IV. Foreigners Came and Never Left
Trade boomed so much that foreigners simply stayed.
The Shibosi established a “Foreign Quarter” (Fanfang) in the south of the city. In 1109 AD (the 3rd year of Daguan), the local government even founded a “Foreign School” (Fanxue) for the children of foreign residents. In the medieval world, this level of cultural tolerance was extraordinarily rare.
By the Chunxi period (1174-1189 AD), Quanzhou had introduced a “Foreign Official” system—respected overseas merchants were appointed to help the Shibosi resolve disputes within the expatriate community. Think of them as the earliest “community liaison officers.”
The material legacy these merchants left behind still stands today. The Qingjing Mosque, built in 1009 AD (the 2nd year of Dazhong Xiangfu), is a classic example of Arabic architecture in China. Hundreds of Islamic, Nestorian, and Hindu stone carvings are scattered across Quanzhou, dating from the 11th to the 14th centuries.

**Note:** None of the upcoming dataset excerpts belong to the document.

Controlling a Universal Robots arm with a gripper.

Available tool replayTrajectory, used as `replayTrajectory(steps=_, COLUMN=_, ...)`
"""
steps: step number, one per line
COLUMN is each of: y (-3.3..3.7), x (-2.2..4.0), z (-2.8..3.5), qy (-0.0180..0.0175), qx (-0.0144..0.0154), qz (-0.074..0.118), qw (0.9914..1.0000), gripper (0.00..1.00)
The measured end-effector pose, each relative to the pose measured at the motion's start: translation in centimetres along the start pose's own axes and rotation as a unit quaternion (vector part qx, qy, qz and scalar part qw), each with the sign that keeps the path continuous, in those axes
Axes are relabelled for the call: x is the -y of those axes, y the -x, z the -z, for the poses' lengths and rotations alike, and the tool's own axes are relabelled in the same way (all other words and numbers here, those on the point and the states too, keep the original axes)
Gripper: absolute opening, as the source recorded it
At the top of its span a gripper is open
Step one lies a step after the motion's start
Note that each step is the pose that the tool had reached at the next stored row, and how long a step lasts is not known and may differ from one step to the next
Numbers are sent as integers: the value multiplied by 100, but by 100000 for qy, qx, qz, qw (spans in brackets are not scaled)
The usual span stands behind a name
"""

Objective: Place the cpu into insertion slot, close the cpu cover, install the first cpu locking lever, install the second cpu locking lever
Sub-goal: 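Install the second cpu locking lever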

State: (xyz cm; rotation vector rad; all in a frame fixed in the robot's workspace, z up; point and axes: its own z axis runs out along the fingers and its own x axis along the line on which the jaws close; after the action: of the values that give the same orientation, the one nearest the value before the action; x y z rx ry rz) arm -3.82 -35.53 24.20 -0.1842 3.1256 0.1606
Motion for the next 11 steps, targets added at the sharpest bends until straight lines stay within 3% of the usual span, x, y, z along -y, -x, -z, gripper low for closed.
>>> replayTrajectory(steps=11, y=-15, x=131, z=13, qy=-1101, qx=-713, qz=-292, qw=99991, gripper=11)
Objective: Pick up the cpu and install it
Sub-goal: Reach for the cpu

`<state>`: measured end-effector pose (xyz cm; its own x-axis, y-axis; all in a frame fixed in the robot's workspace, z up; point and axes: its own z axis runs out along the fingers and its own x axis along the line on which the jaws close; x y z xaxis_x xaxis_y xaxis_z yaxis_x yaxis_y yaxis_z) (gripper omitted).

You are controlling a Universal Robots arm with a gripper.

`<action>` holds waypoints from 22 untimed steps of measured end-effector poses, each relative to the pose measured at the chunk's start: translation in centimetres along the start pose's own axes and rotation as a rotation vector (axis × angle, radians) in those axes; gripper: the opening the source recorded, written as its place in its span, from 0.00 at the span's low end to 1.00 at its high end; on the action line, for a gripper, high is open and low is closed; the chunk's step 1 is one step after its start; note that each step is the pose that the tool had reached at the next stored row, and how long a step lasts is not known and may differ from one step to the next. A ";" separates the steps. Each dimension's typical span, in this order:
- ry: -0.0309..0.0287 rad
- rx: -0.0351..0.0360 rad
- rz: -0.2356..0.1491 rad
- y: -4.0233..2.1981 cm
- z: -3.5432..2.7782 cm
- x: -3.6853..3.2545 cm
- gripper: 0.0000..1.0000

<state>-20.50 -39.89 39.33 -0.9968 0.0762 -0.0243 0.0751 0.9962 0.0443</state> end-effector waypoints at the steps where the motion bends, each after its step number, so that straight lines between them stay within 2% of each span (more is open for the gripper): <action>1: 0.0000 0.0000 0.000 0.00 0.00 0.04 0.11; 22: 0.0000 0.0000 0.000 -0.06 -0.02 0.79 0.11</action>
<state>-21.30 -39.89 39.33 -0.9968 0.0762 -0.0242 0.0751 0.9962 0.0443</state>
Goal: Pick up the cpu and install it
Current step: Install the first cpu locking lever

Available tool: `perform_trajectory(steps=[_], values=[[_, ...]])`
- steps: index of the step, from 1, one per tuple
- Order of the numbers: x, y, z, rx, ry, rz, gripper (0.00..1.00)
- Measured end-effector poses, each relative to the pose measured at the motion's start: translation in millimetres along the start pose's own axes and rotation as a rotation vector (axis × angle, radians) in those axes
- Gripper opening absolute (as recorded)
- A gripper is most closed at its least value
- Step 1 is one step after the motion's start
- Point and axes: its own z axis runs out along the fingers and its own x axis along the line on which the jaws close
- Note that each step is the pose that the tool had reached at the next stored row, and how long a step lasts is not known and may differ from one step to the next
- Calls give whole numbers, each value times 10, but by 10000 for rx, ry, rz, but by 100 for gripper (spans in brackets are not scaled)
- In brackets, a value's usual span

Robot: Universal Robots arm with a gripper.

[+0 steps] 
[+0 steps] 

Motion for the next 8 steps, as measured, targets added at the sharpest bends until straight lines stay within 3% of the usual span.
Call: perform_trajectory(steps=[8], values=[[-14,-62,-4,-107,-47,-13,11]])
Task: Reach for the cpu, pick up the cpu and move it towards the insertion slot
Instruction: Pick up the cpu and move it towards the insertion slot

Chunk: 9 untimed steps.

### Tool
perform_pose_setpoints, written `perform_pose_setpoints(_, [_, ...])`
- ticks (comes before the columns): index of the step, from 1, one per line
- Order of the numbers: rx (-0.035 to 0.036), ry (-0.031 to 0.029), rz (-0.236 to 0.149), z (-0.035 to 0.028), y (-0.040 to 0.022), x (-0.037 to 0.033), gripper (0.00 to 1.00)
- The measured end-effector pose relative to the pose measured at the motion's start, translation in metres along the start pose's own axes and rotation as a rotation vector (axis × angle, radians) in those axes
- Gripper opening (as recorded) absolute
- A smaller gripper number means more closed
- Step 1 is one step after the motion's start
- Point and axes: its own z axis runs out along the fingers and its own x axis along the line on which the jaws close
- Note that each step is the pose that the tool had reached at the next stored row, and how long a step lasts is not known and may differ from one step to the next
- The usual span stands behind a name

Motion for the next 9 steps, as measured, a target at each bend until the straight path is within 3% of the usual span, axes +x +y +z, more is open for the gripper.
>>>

Quanzhou’s legal system (the Shibo Tiaofa or Maritime Trade Laws) was sophisticated enough to handle cross-border civil and commercial arbitration. By 1277 AD, when Kublai Khan formally restored the Shibosi, Quanzhou’s rule-of-law standards rivaled any port in the world.
V. Globalization in Numbers
String these numbers together, and a clear picture emerges.
Established in 1087. 15 departments. 20-plus officials. Tax rates at 20% and 10%. Annual revenue of 2 million Guan—one-thirtieth of the national budget. 41 categories of imports. 58 export destinations. 50 kilns. 2,300 kg of spices. 1,500 ingots of silver.
These aren’t isolated statistics. They form the evidentiary chain of China’s deep engagement with pre-modern globalization.
The dusty data in the Quanzhou Prefecture Chronicles—tax items, cargo manifests, official titles, stone inscriptions—read them together, and you’re reading a condensed history of global trade.
When Marco Polo called Zayton the “Greatest Port in the World,” he wasn’t exaggerating.